**Task prompt**. Scan the material for the word "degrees", then return every line where it appears.

**Data segment**.
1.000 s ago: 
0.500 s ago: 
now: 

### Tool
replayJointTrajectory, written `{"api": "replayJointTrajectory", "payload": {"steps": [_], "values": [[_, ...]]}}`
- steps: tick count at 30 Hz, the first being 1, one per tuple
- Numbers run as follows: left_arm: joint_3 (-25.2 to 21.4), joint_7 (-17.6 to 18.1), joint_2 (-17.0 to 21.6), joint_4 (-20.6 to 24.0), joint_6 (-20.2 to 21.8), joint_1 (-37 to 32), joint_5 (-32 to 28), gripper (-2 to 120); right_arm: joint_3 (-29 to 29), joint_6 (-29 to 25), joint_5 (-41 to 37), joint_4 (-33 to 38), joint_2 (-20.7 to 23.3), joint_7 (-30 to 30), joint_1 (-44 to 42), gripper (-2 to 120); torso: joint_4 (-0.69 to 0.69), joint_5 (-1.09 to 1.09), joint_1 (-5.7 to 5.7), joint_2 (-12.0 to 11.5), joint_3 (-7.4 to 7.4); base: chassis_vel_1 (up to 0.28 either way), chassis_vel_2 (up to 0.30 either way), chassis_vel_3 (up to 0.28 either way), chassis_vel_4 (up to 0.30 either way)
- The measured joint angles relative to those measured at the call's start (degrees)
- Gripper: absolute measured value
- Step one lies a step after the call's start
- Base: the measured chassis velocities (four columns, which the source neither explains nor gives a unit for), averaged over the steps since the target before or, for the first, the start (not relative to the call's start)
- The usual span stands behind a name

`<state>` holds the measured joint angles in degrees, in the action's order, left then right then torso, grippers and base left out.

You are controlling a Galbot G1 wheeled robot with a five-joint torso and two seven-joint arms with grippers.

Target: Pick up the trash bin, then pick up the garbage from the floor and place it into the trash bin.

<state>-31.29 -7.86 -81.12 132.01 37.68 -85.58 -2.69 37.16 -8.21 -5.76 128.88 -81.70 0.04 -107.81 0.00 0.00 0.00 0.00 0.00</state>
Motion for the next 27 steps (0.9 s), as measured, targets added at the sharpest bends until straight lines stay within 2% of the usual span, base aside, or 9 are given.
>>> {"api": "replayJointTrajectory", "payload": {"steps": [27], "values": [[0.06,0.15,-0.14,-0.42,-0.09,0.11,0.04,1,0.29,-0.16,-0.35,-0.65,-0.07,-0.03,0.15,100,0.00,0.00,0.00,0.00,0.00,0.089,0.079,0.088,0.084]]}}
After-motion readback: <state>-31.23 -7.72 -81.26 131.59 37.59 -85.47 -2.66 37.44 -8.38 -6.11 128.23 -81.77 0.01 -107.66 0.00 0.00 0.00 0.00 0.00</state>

**Answer**.
- The measured joint angles relative to those measured at the call's start (degrees)
`<state>` holds the measured joint angles in degrees, in the action's order, left then right then torso, grippers and base left out.

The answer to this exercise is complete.